§ The task: Scan the entries for "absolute". Every line that holds it is to be copied.

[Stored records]
◆ ◆ ◆ ◆
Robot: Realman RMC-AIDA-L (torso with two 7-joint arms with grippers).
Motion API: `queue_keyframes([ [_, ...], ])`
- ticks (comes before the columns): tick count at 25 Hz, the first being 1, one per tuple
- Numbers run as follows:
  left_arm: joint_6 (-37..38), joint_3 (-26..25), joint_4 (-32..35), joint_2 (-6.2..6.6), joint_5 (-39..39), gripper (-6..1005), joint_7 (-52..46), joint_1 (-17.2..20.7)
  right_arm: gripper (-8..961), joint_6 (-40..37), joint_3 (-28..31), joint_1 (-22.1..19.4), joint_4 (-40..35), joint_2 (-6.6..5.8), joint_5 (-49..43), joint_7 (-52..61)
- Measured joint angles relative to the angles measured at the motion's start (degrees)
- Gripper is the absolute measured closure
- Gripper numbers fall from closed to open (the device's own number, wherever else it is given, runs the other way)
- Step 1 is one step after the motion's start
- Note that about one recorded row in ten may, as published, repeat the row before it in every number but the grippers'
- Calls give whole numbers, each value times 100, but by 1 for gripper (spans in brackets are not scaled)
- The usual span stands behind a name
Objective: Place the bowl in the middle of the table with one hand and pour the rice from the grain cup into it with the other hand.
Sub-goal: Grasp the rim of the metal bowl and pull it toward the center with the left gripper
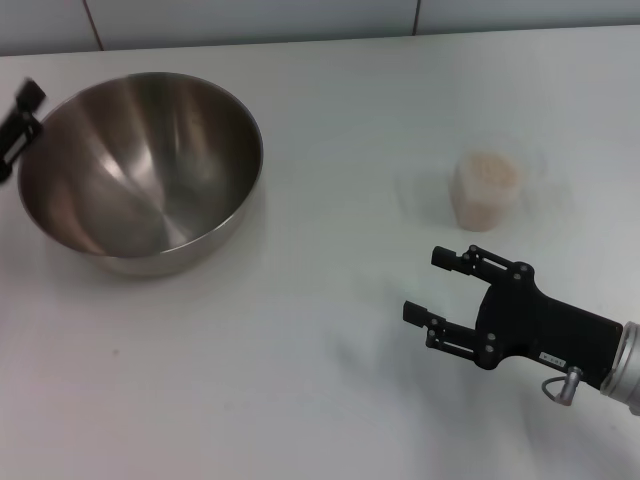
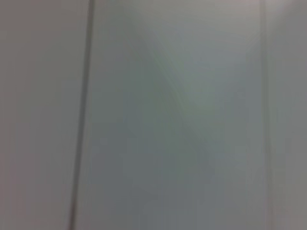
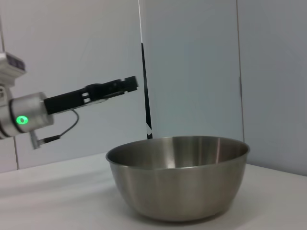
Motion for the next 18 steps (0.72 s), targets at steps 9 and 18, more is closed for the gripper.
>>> queue_keyframes([
  [9, -976, -541, 3, 14, -14, 170, 0, -554, 208, -42, 59, 13, 27, 6, 12, -129],
  [18, -1099, -590, 89, 25, -18, 170, -201, -647, 208, -42, 82, 25, 35, 9, 13, -135],
])
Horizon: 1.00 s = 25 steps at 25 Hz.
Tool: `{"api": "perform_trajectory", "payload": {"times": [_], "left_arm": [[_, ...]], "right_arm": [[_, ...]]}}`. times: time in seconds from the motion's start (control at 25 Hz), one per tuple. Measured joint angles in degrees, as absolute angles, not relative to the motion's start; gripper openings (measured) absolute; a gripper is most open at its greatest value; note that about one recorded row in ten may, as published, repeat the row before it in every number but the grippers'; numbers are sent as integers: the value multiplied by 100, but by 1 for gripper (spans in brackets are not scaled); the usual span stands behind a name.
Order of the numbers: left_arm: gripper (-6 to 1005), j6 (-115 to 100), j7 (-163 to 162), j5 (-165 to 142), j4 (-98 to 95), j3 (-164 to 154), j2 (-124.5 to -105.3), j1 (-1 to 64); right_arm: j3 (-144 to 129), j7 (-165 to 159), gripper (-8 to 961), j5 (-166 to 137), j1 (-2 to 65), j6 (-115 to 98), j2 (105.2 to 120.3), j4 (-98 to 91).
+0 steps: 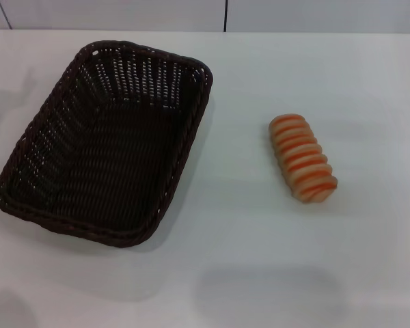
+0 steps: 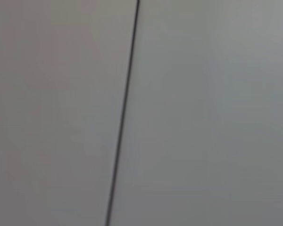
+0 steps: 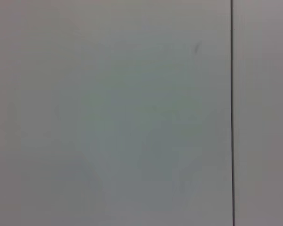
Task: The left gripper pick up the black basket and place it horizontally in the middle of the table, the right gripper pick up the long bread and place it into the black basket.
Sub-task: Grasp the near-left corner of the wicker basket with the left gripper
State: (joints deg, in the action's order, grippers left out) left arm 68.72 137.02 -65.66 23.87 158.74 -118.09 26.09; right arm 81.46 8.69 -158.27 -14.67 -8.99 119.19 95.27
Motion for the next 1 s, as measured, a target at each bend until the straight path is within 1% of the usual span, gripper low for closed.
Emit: {"api": "perform_trajectory", "payload": {"times": [0.2, 0.36, 0.4, 0.48, 0.56, 0.6, 0.64, 0.88, 1.0], "left_arm": [[812, 6482, 12934, -6581, 2767, 15165, -11804, 2588], [812, 5688, 11762, -6687, 3463, 14264, -11796, 2481], [812, 5279, 10874, -6964, 4020, 13816, -11780, 2367], [812, 5088, 9959, -7442, 4551, 13676, -11773, 2301], [812, 5088, 9959, -7442, 4551, 13676, -11773, 2301], [812, 5025, 8951, -8023, 5055, 13684, -11743, 2272], [812, 5026, 8797, -8137, 5132, 13686, -11731, 2269], [812, 5216, 6842, -9261, 5995, 13652, -11510, 2214], [812, 5382, 6506, -9431, 6166, 13679, -11489, 2201]], "right_arm": [[8148, 862, 679, -15822, -1411, -911, 11911, 9427], [8135, 850, 679, -15821, -1412, -941, 11915, 9331], [8136, 845, 679, -15819, -1411, -946, 11915, 9302], [8141, 843, 679, -15815, -1406, -949, 11917, 9259], [8142, 843, 679, -15813, -1403, -949, 11917, 9254], [8145, 843, 679, -15813, -1402, -949, 11918, 9252], [8150, 842, 679, -15812, -1401, -949, 11918, 9252], [8183, 839, 679, -15806, -1344, -934, 11918, 9201], [8187, 837, 680, -15804, -1325, -923, 11918, 9193]]}}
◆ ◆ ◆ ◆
§ Answer box:
- Gripper is the absolute measured closure
Tool: `{"api": "perform_trajectory", "payload": {"times": [_], "left_arm": [[_, ...]], "right_arm": [[_, ...]]}}`. times: time in seconds from the motion's start (control at 25 Hz), one per tuple. Measured joint angles in degrees, as absolute angles, not relative to the motion's start; gripper openings (measured) absolute; a gripper is most open at its greatest value; note that about one recorded row in ten may, as published, repeat the row before it in every number but the grippers'; numbers are sent as integers: the value multiplied by 100, but by 1 for gripper (spans in brackets are not scaled); the usual span stands behind a name.

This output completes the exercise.